## Description of the task:
The output is the line containing "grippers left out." plus every later line down to the end of the listing below, copied exactly. No pictures belong in it.

## Data shown:
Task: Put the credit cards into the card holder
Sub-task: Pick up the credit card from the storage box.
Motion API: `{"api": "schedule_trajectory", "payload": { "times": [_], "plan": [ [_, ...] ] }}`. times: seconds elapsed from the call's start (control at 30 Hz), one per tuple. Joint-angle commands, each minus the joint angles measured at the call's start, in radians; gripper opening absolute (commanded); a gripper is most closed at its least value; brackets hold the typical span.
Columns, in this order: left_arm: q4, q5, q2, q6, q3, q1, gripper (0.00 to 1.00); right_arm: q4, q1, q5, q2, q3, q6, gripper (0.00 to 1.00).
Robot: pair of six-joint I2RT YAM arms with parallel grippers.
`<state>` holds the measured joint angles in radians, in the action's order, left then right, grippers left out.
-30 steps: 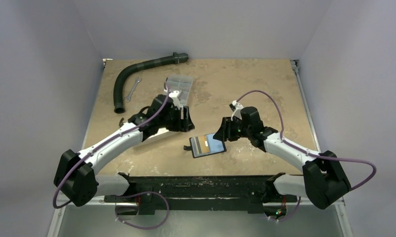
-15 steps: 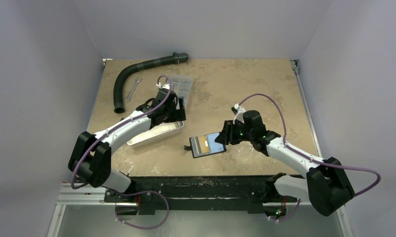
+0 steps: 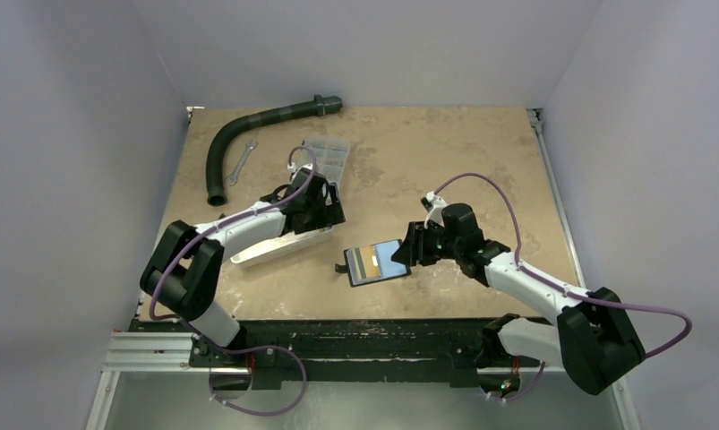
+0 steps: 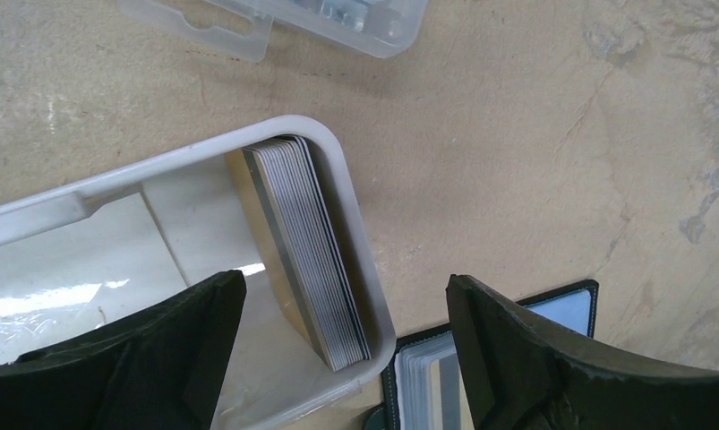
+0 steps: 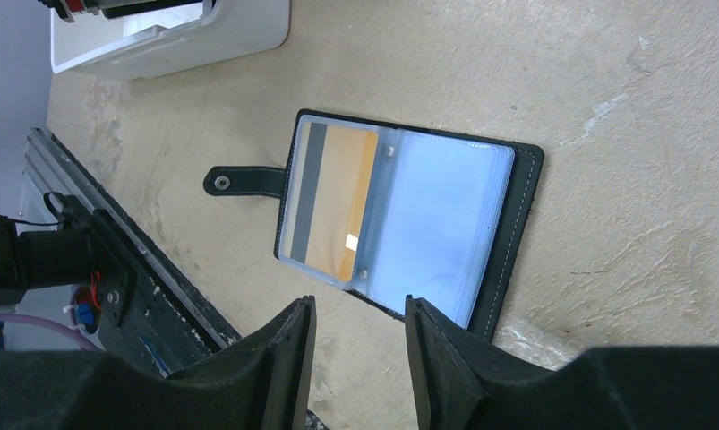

## Reply to the exercise:
`<state>` holds the measured joint angles in radians, in the action's order, left then right, grippers left out.
-30 steps: 
-15 steps: 
+0 steps: 
+0 steps: 
+0 steps: 

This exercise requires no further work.